EXERCISE PROMPT — Output only the lines below that start at the line containing "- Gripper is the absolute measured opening" and end at the line containing "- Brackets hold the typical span", with both ends kept.

━━━━━━━━━━━━━━━━

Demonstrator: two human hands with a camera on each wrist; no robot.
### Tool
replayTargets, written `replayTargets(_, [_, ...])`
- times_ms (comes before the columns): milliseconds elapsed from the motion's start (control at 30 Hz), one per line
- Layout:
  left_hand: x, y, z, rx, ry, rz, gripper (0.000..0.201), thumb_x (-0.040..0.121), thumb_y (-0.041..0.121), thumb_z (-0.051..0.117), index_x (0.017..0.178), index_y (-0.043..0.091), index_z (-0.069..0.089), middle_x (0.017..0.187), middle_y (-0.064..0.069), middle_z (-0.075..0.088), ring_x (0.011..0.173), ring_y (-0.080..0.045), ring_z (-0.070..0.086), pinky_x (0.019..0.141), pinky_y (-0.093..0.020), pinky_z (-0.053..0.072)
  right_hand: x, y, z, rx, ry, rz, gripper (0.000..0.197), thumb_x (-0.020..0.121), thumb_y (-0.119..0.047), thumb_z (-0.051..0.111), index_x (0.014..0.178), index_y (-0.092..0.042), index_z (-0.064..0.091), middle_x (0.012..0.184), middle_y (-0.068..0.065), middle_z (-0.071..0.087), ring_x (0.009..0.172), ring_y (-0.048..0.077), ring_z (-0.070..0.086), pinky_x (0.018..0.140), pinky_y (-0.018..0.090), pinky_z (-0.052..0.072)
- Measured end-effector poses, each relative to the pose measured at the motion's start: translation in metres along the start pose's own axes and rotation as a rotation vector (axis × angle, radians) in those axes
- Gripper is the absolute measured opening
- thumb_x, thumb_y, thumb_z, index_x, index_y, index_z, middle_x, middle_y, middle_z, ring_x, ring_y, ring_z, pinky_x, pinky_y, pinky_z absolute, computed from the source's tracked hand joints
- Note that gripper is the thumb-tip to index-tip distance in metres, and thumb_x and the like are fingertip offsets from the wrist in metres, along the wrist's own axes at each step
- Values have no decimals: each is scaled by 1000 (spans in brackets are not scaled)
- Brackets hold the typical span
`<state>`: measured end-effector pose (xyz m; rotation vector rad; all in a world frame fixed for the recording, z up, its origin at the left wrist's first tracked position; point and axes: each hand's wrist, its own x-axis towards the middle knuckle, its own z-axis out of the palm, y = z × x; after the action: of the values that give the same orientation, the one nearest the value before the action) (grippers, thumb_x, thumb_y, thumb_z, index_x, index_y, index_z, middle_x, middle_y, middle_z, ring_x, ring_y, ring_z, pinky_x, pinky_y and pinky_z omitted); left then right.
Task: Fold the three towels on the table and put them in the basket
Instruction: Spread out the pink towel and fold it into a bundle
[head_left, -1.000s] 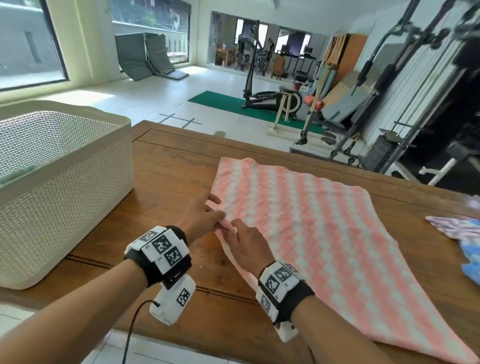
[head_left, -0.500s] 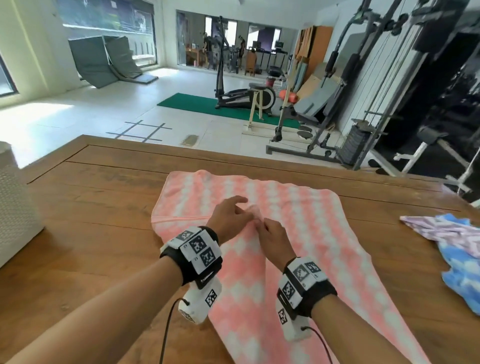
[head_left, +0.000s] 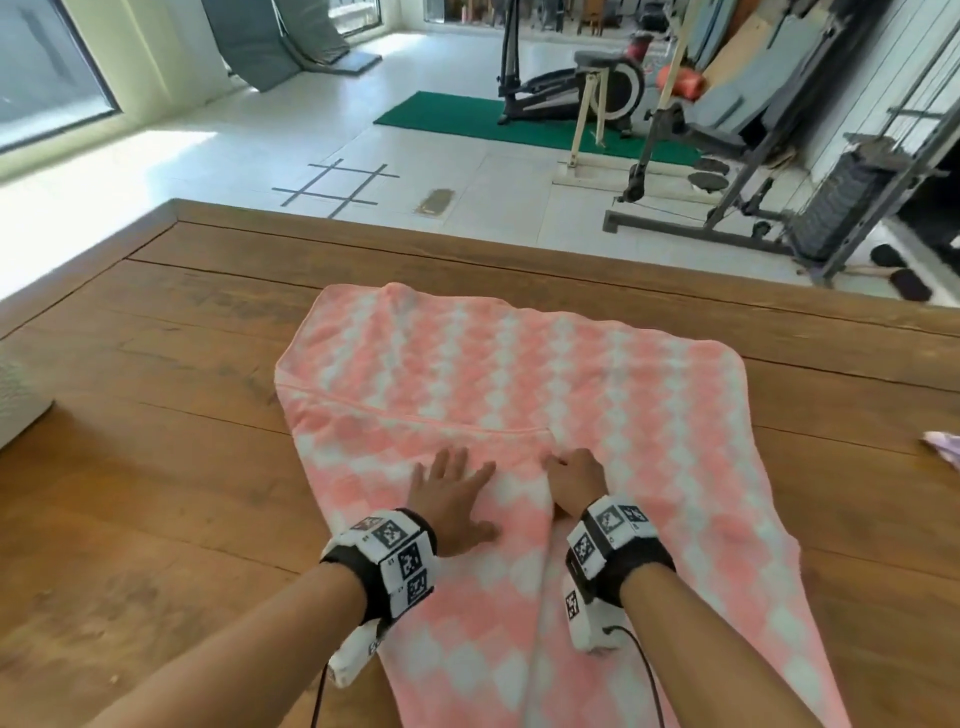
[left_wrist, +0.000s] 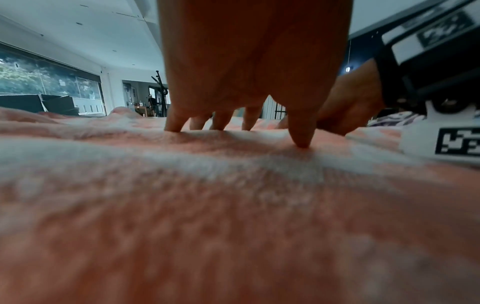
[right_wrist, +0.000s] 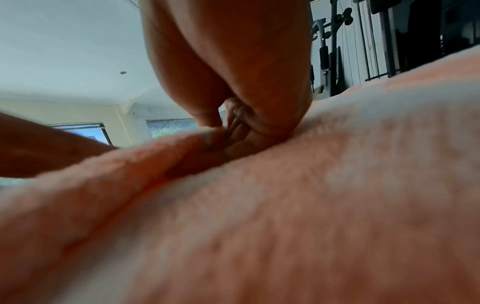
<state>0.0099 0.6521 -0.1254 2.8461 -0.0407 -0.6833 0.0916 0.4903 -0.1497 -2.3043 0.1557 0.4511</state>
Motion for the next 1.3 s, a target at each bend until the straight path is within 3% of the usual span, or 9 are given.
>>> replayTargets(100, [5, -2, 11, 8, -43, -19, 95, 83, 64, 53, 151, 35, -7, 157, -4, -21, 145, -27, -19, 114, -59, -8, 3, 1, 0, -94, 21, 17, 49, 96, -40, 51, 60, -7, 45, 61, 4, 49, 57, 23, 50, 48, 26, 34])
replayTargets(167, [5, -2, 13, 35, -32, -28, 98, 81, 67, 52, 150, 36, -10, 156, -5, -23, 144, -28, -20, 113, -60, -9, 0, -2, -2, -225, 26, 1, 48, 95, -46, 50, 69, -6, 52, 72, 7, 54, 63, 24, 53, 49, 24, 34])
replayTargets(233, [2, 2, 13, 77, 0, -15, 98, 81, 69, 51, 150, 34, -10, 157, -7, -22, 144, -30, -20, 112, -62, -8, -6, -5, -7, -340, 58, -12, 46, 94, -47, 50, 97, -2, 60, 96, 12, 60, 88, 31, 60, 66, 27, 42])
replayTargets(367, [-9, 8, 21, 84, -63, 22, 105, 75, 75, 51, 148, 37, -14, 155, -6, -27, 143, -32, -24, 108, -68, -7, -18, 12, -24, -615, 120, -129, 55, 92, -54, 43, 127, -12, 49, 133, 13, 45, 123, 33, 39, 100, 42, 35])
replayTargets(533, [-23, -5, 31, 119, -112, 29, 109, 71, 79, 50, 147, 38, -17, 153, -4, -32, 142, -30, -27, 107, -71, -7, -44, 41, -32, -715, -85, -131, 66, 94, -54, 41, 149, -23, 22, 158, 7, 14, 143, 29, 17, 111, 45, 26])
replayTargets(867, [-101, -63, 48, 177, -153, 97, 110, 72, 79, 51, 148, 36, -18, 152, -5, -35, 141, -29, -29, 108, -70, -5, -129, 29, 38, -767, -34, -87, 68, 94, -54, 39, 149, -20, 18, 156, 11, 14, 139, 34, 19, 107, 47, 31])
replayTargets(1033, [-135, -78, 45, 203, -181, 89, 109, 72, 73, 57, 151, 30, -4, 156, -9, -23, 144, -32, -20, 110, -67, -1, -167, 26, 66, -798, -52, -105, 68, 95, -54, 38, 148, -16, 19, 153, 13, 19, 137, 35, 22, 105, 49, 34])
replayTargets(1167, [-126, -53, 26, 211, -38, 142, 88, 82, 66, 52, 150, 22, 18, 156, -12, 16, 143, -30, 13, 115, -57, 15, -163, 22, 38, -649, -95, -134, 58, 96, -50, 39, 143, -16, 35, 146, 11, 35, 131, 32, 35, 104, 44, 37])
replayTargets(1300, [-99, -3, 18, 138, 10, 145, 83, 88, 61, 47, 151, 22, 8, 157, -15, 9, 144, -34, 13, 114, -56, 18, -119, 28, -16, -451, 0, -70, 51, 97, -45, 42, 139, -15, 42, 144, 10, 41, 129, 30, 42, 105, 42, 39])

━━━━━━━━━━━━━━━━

SOLUTION FOR THIS PROBLEM —
- Gripper is the absolute measured opening
- thumb_x, thumb_y, thumb_z, index_x, index_y, index_z, middle_x, middle_y, middle_z, ring_x, ring_y, ring_z, pinky_x, pinky_y, pinky_z absolute, computed from the source's tracked hand joints
- Note that gripper is the thumb-tip to index-tip distance in metres, and thumb_x and the like are fingertip offsets from the wrist in metres, along the wrist's own axes at each step
- Values have no decimals: each is scaled by 1000 (spans in brackets are not scaled)
- Brackets hold the typical span

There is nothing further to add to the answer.